WHAT IS EXPECTED: Every line of the material below that contains the string "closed" must appear in the answer.

□ □ □ □ □ □ □

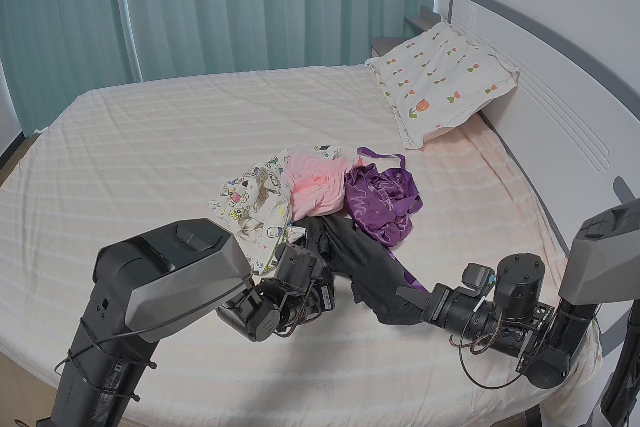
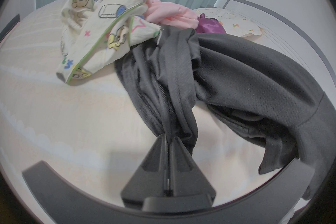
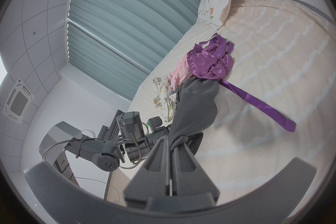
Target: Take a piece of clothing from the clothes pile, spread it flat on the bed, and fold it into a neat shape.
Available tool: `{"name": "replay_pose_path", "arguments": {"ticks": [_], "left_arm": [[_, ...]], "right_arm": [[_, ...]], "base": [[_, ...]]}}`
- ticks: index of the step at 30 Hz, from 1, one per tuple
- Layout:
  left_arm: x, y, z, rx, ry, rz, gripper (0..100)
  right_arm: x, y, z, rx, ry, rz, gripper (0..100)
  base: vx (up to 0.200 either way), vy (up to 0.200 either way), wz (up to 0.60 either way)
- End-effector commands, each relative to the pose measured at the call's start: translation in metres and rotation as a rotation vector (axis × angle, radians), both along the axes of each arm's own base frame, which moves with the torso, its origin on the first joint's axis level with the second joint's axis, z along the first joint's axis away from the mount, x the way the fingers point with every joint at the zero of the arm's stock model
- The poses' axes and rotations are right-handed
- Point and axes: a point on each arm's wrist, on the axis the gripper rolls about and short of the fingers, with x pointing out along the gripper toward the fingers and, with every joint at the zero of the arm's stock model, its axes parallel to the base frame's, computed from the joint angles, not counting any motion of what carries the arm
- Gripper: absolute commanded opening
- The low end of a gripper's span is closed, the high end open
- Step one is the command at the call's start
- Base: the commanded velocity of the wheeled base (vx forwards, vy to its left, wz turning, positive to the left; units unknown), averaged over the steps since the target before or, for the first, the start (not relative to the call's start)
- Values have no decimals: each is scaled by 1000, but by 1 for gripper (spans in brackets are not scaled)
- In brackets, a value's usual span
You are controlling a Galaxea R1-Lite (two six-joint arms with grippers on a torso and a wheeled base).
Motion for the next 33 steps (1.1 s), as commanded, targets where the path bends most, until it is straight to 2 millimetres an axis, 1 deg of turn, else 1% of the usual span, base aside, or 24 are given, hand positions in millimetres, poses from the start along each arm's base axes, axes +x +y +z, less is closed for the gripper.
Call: {"name": "replay_pose_path", "arguments": {"ticks": [1,2,4,5,6,7,8,9,10,11,12,14,15,16,17,18,22,25,27,28,33], "left_arm": [[-10,9,23,-48,-15,32,0],[-10,10,25,-53,-17,35,0],[-18,15,48,-120,-55,60,0],[-19,15,50,-124,-58,62,0],[-28,21,67,-168,-84,73,0],[-28,21,67,-168,-84,73,0],[-38,27,87,-208,-122,72,0],[-43,30,99,-230,-148,71,0],[-48,31,109,-246,-167,66,0],[-48,31,109,-246,-167,66,0],[-57,36,129,-274,-209,64,0],[-65,40,151,-305,-253,62,0],[-70,44,167,-329,-287,60,0],[-75,47,179,-346,-312,57,0],[-77,49,186,-358,-328,56,0],[-84,54,206,-389,-374,54,0],[-100,65,242,-447,-465,50,0],[-110,72,259,-471,-512,60,0],[-116,77,265,-475,-530,78,0],[-117,78,265,-473,-531,82,0],[-124,84,245,-414,-483,125,0]], "right_arm": [[0,0,1,6,-8,2,0],[0,0,1,5,-6,2,0],[-1,1,4,11,-15,4,0],[-1,1,4,12,-17,7,0],[-2,1,10,19,-36,7,0],[-2,1,10,19,-36,7,0],[-3,0,20,39,-67,7,0],[-4,-1,28,55,-91,7,0],[-5,-1,36,72,-119,7,0],[-5,-1,36,72,-119,7,0],[-6,-4,53,110,-175,4,0],[-7,-5,72,152,-237,5,0],[-8,-6,85,181,-280,3,0],[-8,-8,94,201,-313,-2,0],[-8,-9,100,212,-334,-4,0],[-9,-13,113,239,-378,-12,0],[-9,-20,143,292,-477,-16,0],[-9,-27,159,311,-522,-21,0],[-11,-28,162,304,-513,-13,0],[-11,-29,160,300,-505,-10,0],[-11,-30,146,270,-443,-9,0]], "base": [[0,0,0],[0,0,0],[0,0,0],[0,0,0],[0,0,0],[0,0,0],[0,0,0],[0,0,0],[0,0,0],[0,0,0],[0,0,0],[0,0,0],[0,0,0],[0,0,0],[0,0,0],[0,0,0],[0,0,0],[0,0,0],[0,0,0],[0,0,0],[0,0,0]]}}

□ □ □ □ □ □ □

ANSWER:
- The low end of a gripper's span is closed, the high end open
Motion for the next 33 steps (1.1 s), as commanded, targets where the path bends most, until it is straight to 2 millimetres an axis, 1 deg of turn, else 1% of the usual span, base aside, or 24 are given, hand positions in millimetres, poses from the start along each arm's base axes, axes +x +y +z, less is closed for the gripper.

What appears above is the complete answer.